SeeWasm
WebAssembly (Wasm), as a low-level language, has several advantages. Moreover, Wasm can be translated from high-level mainstream programming languages, e.g., C, C++, Go, Rust and so on.
In this project, we have implemented a symbolic execution engine for Wasm binaries, SeeWasm. Our goal is to build a set of toolchain, which can take source code file (written in other programming languages) as input, symbolically execute it, and output feasible paths with their solutions for further analysis (e.g., vulnerability detection).
Prerequisites
First, you have to make sure Python3.7+ is installed.
Then, some libraries should be installed as follows:
python -m pip install -r requirements.txt
You can test if all of them are installed successfully by:
python test.py
This command will traverse the ./test
folder and extract all Wasm binaries.
If all of them can be symbolically executed without any exceptions, the success info would shown in your terminal after several seconds.
Some samples exist in the folder, including hello world written in C, Go, and Rust. These Wasm binaries can be compiled from C, Go and Rust, respectively, and the compiling processes are illustrated in here(C and Rust), and here(Go). We will not repeat how to compile programs into Wasm binaries in this readme.
However, for Rust programs, you can also use our one-shot solution: ./build-rs.sh -f|-d PATH
, to compile and demangle rust files or projects.
Run ./build-rs.sh -h
for more information.
Analyze
In this section, we would show how to use SeeWasm to analyze the generated Wasm file.
Options
All valid options are shown in below:
SeeWasm, a symbolic execution engine for Wasm module
optional arguments:
-h, --help show this help message and exit
Input arguments:
-f WASMMODULE, --file WASMMODULE
binary file (.wasm)
--stdin STDIN stream of stdin
--sym_stdin SYM_STDIN
stream of stdin in N bytes symbols
--args ARGS command line
--sym_args SYM_ARGS [SYM_ARGS ...]
command line in symbols, each of them is N bytes at most
--sym_files SYM_FILES SYM_FILES
Create N symbolic files, each of them has M symbolic bytes
--source_type [{c,go,rust}]
type of source file
Features:
--entry ENTRY set entry point as the specilized function
--visualize visualize the ICFG on basic blocks level
--incremental enable incremental solving
-v [{warning,info,debug}], --verbose [{warning,info,debug}]
set the logging level
Analyze:
-s, --symbolic perform the symbolic execution
We will detail these options according to their functionalities.
Input Arguments
According to values given to input arguments, SeeWasm can deassemble the target binary and construct valid inputs.
Specifically, -f
is not an optional option, following which the path of to be analyzed Wasm binary should be given.
--stdin STRING
and --sym_stdin N
can pass concrete or symbolic bytes through the stdin stream.

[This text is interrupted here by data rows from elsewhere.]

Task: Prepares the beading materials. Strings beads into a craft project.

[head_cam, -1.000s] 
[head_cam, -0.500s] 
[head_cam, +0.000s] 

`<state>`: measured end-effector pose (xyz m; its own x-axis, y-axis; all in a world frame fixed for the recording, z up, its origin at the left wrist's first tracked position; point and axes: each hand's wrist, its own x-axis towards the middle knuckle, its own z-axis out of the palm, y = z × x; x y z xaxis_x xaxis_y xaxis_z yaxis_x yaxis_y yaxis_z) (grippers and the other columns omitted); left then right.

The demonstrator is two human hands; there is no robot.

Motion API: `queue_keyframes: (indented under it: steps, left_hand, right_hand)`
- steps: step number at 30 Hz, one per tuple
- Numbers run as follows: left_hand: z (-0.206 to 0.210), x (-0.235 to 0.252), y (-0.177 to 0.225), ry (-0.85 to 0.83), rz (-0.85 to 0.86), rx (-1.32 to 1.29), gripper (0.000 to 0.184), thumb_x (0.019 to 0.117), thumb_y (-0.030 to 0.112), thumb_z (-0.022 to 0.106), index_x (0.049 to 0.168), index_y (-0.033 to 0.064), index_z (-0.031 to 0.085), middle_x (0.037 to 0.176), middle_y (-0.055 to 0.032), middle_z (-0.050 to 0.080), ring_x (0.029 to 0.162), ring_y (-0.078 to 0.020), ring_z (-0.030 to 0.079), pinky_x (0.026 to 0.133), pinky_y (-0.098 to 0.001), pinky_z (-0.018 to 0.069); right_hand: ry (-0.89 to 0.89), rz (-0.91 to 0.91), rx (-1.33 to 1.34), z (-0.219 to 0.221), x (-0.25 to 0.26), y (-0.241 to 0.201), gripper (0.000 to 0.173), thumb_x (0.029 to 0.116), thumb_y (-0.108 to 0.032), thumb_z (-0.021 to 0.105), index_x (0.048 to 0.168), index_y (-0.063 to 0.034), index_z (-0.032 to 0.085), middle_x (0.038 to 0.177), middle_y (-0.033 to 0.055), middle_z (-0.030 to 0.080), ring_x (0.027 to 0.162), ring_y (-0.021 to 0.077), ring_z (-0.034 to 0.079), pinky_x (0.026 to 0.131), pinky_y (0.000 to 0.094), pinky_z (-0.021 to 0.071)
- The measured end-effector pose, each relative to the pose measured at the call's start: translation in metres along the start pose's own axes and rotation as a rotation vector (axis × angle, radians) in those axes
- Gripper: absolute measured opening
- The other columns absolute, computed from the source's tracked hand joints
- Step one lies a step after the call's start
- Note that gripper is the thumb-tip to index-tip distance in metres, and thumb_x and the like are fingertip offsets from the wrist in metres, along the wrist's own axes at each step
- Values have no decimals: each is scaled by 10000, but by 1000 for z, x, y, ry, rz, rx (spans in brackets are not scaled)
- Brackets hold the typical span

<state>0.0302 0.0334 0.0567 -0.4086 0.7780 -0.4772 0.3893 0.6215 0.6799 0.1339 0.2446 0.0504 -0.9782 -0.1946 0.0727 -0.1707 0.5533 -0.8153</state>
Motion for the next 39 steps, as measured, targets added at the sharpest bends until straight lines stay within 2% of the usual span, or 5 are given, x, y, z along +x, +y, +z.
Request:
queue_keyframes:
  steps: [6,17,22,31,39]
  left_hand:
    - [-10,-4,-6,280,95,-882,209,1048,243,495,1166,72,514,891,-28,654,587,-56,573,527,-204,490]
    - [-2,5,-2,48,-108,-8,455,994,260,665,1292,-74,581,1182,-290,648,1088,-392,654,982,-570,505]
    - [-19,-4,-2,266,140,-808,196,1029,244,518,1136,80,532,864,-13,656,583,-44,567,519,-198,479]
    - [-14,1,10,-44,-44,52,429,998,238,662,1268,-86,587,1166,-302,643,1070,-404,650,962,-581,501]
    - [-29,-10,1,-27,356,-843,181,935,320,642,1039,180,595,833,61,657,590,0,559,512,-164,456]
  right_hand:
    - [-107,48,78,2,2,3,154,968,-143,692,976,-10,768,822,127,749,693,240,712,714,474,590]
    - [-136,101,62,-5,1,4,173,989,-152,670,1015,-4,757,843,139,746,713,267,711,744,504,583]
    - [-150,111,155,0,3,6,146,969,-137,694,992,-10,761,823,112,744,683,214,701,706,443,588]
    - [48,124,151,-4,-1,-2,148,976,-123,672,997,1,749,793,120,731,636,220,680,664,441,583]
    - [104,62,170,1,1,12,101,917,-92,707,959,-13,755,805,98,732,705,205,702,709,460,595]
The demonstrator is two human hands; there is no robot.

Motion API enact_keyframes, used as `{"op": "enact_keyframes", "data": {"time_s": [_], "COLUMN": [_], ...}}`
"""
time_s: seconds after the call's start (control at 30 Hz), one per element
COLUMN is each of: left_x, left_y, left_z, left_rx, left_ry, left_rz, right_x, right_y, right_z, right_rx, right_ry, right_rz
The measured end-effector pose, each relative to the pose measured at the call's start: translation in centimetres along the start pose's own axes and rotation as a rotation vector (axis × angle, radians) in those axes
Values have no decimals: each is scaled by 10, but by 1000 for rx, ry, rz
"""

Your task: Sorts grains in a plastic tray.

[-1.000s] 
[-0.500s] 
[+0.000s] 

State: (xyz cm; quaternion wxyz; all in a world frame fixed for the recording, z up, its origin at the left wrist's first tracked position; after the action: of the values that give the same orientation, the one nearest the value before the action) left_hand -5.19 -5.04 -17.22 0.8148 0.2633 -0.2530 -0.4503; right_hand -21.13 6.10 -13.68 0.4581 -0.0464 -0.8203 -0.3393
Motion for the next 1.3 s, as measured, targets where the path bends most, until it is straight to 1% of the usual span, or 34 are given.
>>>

The difference between them is that a concrete string has to be passed through --stdin
, and a string consisting of N
symbolic characters need to be passed through --sym_stdin
.
For example, --sym_stdin 5
will input 5 symbolic bytes if some functions need to read input from stdin.
Similarly, --args STRING1, STRING2, ...
and --sym_args N1, N2, ...
pass concrete and symbolic arguments to the Wasm binary.
For instance, if main
requires three arguments where each of them should be two bytes, --sym_args 2 2 2
is enough.
Some programs will interact with files and conduct reading and writing.
SeeWasm can also simulate this by a symbolic file system.
Users have to apply --sym_files N M
to create N
symbolic files, where each of them has (or can hold) M
bytes at most.
Finally, as several high-level programming languages can be compiled to Wasm binaries. We have achieved some specific optimizations, but users have to indicate the source language by --source_types
.
Features
--entry
can tell SeeWasm which function is the entry, from which the symbolic execution performs.
Note that the __original_main
is the default entry for all Wasm binaries following WASI standard.
The toolchain we mentioned in the previous section can generate Wasm binaries following WASI standard.
As we mentioned in our paper, the given Wasm will be parsed into ICFG.
Sometimes visualizing the ICFG is necessary for debugging.
Thus --visualize
can achieve this goal.
During symbolic execution, constraints solving is a bottleneck for the performance.
We have implemented a set of optimizations on the solving process.
The --incremental
refers to incremental solving, which may not always introduce positive optimizations during the analysis. Therefore, we set a flag to allow users to decidie if enable the incremental solving.
The -v
is an optional option.
Accoding to different values, different levels of logging can be generated, which may help the debugging.
Analyze
The -s
is a mandatory option.
It will enable the symbolic execution analysis on the given Wasm binary.
Example
If we want to execute a program which does not requrie any extra arguments and input, the command should be:
python launcher.py -f PATH_TO_WASM_BINARY -s
The corresponding logging and results of feasible paths will be generated in ./log
folder.
If compilicated arguments are required. For example, a base64
program whose main
is like:
// main of base64
int main(int argc, char **argv)
{
// environment setting
...
while ((opt = getopt_long(argc, argv, "diw:", long_options, NULL)) != -1)
switch (opt) {
// call functions according to passed arguments
...
}
// encode or decode
}
We can see that the base64
not only requires a two bytes arguments, but also needs a string of input to encode or decode. Also, the encoded or decoded results will go to a file.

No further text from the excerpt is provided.